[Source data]
*****

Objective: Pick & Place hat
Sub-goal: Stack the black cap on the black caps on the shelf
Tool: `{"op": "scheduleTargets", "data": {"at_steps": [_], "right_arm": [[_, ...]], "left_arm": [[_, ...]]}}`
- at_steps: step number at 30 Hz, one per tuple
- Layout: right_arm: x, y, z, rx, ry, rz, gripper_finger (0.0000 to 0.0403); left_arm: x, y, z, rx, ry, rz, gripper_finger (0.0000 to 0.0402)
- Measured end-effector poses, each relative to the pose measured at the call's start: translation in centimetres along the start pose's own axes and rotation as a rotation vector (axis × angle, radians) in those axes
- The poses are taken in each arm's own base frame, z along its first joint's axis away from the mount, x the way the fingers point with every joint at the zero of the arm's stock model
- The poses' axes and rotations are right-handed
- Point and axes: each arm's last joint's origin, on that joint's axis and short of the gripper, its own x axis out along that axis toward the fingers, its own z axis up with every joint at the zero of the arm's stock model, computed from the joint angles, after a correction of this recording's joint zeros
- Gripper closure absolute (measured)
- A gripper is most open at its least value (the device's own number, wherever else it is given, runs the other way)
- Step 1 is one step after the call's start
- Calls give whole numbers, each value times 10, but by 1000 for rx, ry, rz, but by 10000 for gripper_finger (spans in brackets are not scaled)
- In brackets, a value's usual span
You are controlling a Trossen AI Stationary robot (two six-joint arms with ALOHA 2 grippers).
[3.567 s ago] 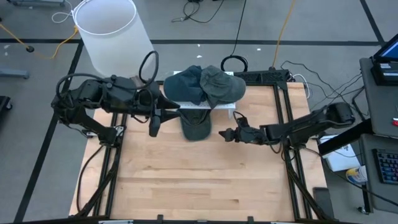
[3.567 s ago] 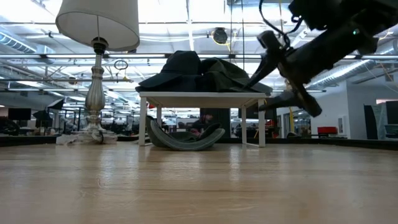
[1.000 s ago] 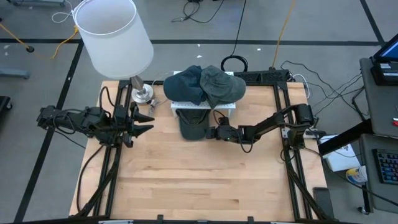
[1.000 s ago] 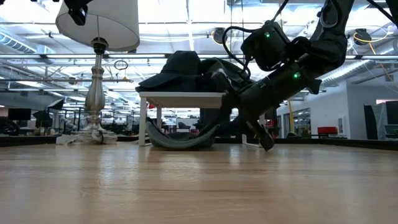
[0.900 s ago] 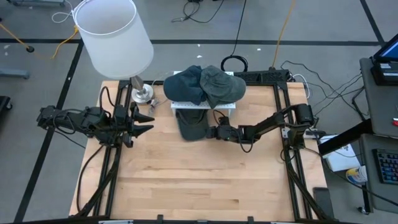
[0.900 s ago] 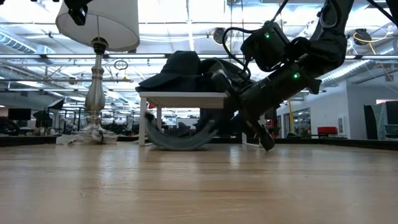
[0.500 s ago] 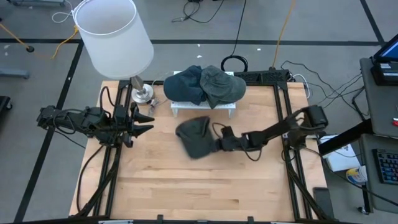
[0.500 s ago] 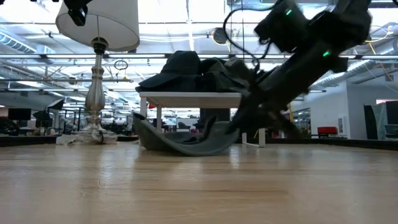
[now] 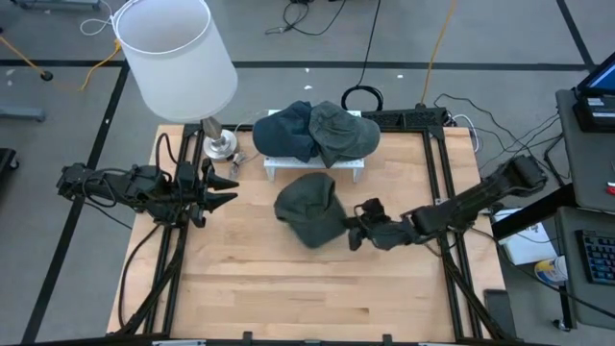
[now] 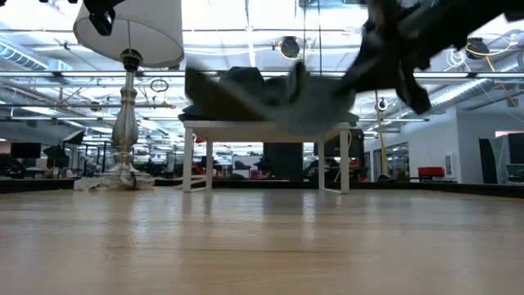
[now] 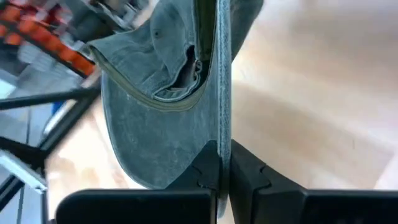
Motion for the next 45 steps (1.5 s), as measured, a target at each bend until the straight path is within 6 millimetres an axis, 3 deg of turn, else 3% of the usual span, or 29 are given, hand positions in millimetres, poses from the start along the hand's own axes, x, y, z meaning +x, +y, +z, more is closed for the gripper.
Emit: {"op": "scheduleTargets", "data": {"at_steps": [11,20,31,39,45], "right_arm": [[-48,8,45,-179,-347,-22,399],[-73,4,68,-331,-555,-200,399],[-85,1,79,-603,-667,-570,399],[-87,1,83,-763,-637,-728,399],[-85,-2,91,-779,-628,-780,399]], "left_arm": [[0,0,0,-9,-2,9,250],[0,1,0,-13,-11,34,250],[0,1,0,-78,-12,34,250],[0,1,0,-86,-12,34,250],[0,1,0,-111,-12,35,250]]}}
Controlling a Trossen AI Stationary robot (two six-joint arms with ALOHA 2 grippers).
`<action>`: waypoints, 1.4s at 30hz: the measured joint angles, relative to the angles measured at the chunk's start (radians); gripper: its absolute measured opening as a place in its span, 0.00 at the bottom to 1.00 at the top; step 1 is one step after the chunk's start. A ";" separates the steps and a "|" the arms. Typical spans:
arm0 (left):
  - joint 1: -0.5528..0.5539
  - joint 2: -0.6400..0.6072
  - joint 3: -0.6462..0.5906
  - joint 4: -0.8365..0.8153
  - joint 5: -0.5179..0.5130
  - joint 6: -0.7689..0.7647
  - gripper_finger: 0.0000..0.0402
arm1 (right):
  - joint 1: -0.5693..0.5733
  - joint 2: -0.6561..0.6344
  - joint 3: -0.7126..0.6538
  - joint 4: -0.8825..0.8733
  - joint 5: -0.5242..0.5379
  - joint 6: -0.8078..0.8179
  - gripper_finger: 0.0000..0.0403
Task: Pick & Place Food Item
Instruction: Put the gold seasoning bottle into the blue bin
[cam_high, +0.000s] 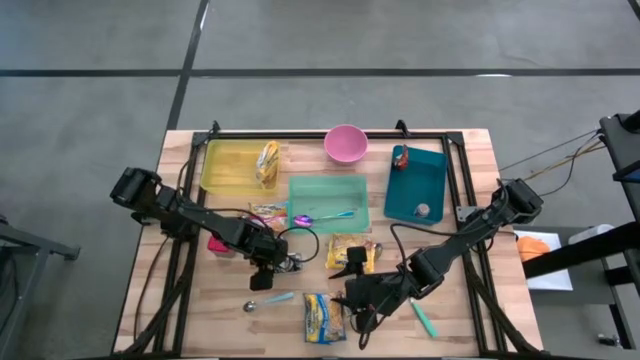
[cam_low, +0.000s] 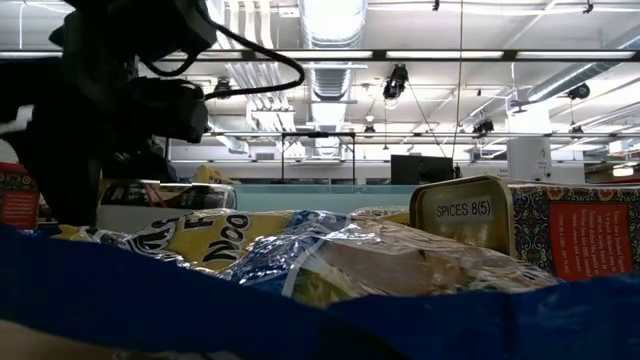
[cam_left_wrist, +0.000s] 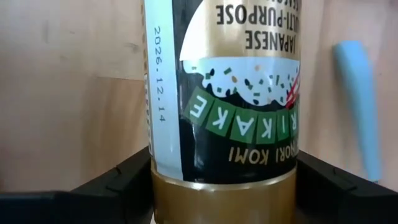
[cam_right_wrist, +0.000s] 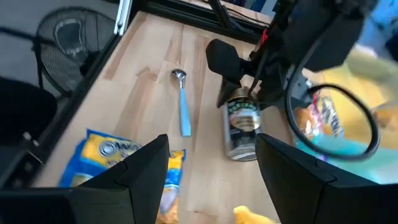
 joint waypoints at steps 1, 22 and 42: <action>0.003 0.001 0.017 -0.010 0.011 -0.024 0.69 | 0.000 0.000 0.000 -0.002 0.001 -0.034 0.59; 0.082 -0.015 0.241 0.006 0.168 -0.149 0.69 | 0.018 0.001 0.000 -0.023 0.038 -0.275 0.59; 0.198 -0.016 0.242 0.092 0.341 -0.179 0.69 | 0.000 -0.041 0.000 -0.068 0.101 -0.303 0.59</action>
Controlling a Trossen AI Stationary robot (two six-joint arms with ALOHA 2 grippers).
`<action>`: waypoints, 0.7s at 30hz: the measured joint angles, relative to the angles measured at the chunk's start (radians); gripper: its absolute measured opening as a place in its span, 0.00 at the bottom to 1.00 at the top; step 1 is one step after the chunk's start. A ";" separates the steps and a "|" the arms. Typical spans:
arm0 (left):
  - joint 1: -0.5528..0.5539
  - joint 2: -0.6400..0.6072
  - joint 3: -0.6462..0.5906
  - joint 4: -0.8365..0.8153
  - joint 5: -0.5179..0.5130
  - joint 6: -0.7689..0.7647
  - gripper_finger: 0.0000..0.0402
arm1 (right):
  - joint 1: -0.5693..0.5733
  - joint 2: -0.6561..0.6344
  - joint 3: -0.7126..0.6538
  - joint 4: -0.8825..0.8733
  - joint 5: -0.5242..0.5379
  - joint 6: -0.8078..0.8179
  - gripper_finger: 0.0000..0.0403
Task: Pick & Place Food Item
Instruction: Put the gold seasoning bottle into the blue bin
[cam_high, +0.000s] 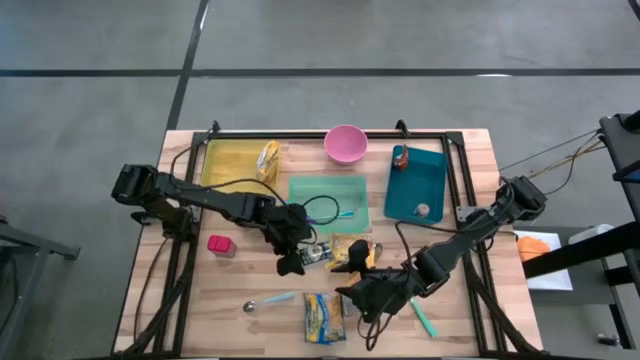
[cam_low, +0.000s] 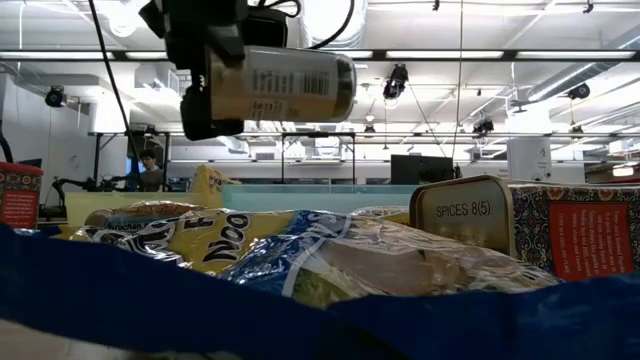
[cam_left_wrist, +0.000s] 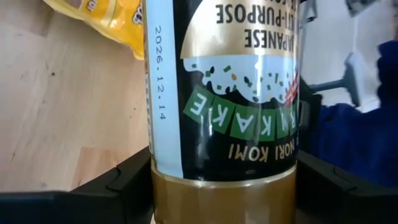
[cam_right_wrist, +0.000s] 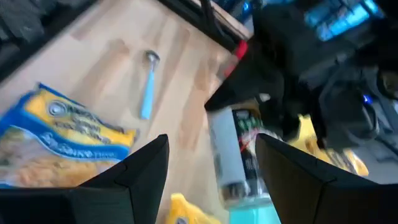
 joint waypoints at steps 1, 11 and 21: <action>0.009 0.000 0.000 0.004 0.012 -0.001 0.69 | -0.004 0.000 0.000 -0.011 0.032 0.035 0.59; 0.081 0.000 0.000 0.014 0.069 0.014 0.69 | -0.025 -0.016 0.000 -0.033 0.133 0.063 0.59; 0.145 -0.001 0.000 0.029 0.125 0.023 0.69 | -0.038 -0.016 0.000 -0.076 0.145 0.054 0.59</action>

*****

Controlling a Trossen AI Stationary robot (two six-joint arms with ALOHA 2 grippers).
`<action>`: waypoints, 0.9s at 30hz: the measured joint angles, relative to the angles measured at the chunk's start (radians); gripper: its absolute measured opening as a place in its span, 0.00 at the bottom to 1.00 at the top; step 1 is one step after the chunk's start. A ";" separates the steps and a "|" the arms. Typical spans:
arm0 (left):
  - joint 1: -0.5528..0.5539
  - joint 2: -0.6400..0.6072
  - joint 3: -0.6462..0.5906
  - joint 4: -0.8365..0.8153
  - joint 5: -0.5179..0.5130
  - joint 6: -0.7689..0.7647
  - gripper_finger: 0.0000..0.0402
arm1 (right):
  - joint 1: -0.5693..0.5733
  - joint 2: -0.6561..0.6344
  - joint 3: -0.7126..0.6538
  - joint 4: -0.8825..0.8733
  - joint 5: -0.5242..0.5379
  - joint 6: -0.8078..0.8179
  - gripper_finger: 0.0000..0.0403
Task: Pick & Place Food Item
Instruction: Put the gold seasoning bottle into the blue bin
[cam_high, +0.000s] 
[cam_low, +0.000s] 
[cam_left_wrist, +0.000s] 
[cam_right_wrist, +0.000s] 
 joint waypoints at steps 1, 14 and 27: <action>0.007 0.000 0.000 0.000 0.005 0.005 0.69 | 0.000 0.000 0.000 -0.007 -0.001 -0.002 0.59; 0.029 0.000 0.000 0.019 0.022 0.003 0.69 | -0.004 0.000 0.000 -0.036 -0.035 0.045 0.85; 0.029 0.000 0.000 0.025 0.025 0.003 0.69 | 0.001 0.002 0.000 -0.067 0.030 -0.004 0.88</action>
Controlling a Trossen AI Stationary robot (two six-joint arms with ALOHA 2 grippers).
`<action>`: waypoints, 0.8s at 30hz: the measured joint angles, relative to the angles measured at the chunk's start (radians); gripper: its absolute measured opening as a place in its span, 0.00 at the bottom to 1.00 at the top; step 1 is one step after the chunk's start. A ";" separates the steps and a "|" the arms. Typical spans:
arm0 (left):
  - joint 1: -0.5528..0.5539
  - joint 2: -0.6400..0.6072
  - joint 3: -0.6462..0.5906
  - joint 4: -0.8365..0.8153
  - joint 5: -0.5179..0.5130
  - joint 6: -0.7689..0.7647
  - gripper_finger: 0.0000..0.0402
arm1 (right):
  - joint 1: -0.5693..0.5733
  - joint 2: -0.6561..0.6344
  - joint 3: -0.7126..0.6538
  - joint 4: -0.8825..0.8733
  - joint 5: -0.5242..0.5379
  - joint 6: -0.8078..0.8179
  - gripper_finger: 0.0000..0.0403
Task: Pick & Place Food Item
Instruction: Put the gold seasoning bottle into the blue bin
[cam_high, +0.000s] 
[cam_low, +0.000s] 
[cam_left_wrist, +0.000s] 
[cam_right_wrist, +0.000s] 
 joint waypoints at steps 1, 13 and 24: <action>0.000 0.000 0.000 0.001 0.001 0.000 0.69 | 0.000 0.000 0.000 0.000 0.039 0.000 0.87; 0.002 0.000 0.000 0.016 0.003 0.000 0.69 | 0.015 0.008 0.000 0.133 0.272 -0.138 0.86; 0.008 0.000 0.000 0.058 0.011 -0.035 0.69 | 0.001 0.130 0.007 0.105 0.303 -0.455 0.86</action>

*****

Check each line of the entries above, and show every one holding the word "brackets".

- Calls give whole numbers, each value times 10, but by 1000 for rx, ry, rz, but by 10000 for gripper_finger (spans in brackets are not scaled)
- In brackets, a value's usual span

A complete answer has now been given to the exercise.